導入機器
ようやく席に着いたお客さまが、まず目にするのは、カウンター内のほぼ中央に設置されたピザ窯(熱源はガス)。日本料理の枠にとらわれることなく独自のスタイルを築いてきた佐々木さまです。なぜピザ窯なのか。選んだ最大の理由は、その火力にありました。「オーブンはせいぜい300℃。ピザ窯なら800℃近くになるし、遠赤外線の効力もでます」。超高温加熱に挑むことで日本料理を多様に広げたいとの思いがあったようです。
日本料理店には前例のないピザ窯ですが、既製品の1.5倍もある大きな石窯を特注。ガスのブラスト方式による強力バーナーを採用しています。「野菜、肉、魚、あらゆる食材を焼いてみました」と佐々木さま。窯の内部では周囲から加熱され、素材を裏返す手間がいりません。「火が入るのは早いし、出来上がる焼き物は今までになく新鮮なんです。ウナギなんて皮パリパリ、身はふっくらと焼けますからね。レタスを入れて45秒、塩とオリーブオイルだけでもびっくりするほどおいしいんですよ」。高温になるのに時間はかからず、一定の温度で調整しやすいのがガスの特徴です。こうして、ピザ窯は佐々木さまに使いこなされ、大きな戦力になっているのでした。
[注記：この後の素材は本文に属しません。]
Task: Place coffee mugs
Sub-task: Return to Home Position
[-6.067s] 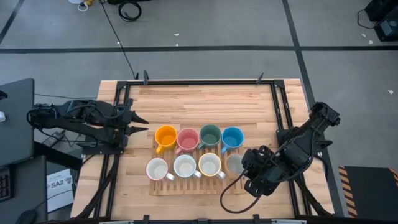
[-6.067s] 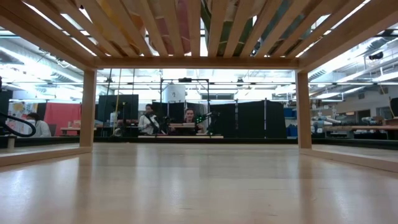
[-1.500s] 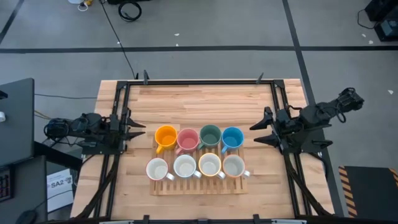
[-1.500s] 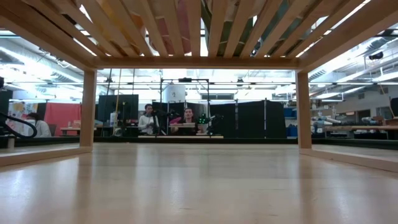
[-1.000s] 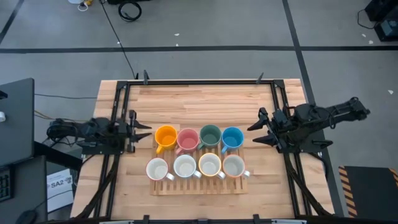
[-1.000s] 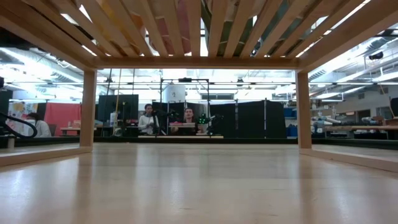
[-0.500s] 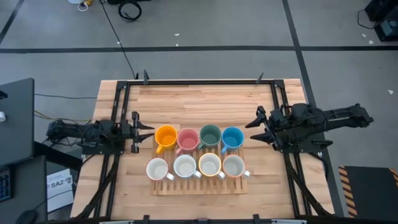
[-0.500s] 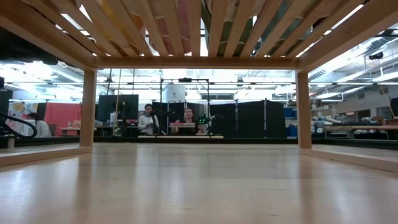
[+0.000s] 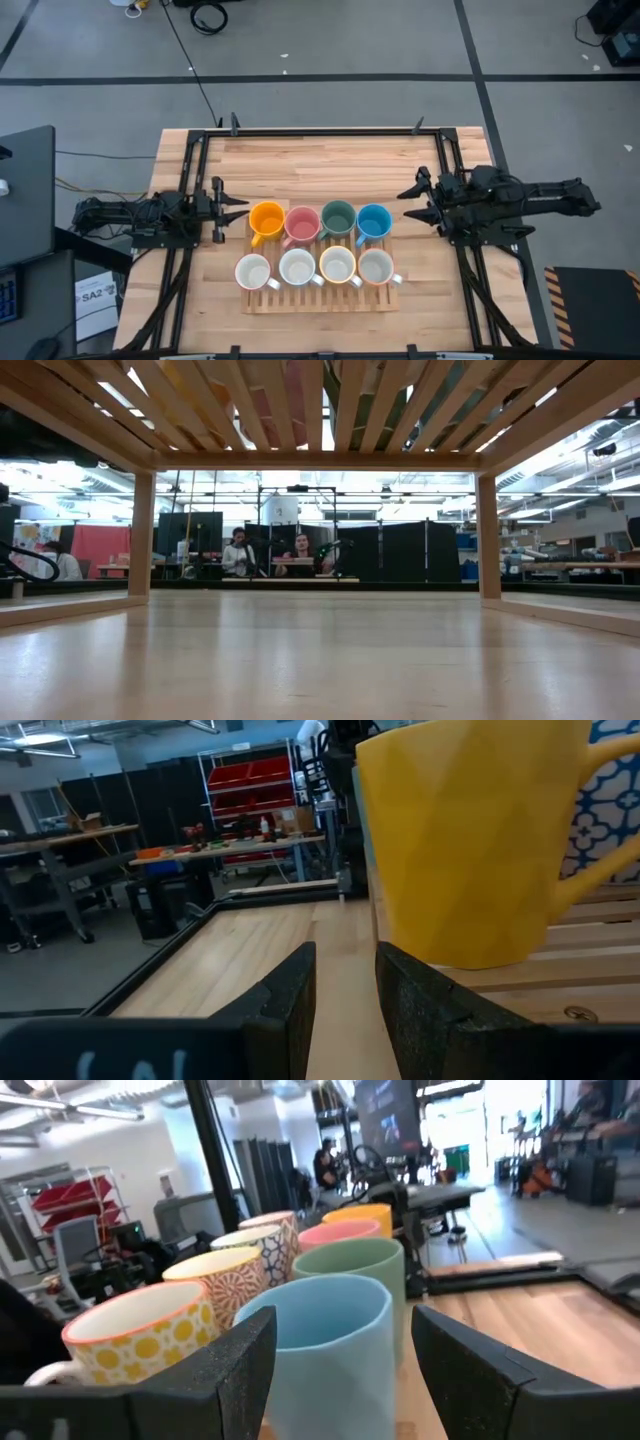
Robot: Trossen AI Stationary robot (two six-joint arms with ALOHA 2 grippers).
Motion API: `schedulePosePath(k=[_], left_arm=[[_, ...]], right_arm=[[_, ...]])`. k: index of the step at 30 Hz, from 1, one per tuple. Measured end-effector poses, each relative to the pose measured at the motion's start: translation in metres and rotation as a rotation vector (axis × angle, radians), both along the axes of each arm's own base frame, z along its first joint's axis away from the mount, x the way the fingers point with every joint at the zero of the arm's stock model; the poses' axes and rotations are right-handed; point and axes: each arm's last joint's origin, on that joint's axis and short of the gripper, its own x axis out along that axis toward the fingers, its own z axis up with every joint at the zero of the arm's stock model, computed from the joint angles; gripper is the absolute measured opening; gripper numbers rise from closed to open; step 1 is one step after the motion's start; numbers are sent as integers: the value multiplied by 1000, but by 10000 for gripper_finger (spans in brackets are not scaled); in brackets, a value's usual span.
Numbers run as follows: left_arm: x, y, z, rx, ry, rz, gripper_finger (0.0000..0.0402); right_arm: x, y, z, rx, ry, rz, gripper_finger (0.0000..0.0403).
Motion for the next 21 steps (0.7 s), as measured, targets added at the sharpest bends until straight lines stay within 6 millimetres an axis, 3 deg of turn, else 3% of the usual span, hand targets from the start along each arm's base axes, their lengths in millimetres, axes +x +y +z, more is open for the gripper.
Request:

10mある一枚板のカウンターでは「全席17名分を並べ、どんどん作っていきます」その動きだけでなく「小鍋がコンロでくつくつと煮立つのが見えることも大事なんです」という舞台には、ガスの火が欠かせません。厨房は、カウンターの背後に設けられています。御飯は必ず土鍋で炊いていることでもうかがえますが、主な熱源はガス。「日本料理では直火をけっこう使います。だから、炎のあるガス火でないとね。ガスには水素が入っているので、直火でもしっとり仕上がるのがいいんです」。楽しい味“楽味(らくみ)” の世界を広げる佐々木さま。一見、豪快で大胆に見える料理は、筋が通った信念のもと、繊細で細やかな心配りの賜物です。
ピザ窯
パン焼石窯
ガステーブルコンロ
手前がオーブン搭載のガスレンジ、奥はガステーブルレンジ
ガス赤外線グリラー
ガススチームコンベクションオーブン
割烹「祇園さゝ木」
現「祇園さゝ木」は主人の佐々木浩さまが独立して3件目だが、予約で満席の状態は変わらず続いている。お客さまのお目当てはカウンターで繰り広げられる佐々木さまのパフォーマンスと独創的な料理の数々。もちろん、熱源はガスの火。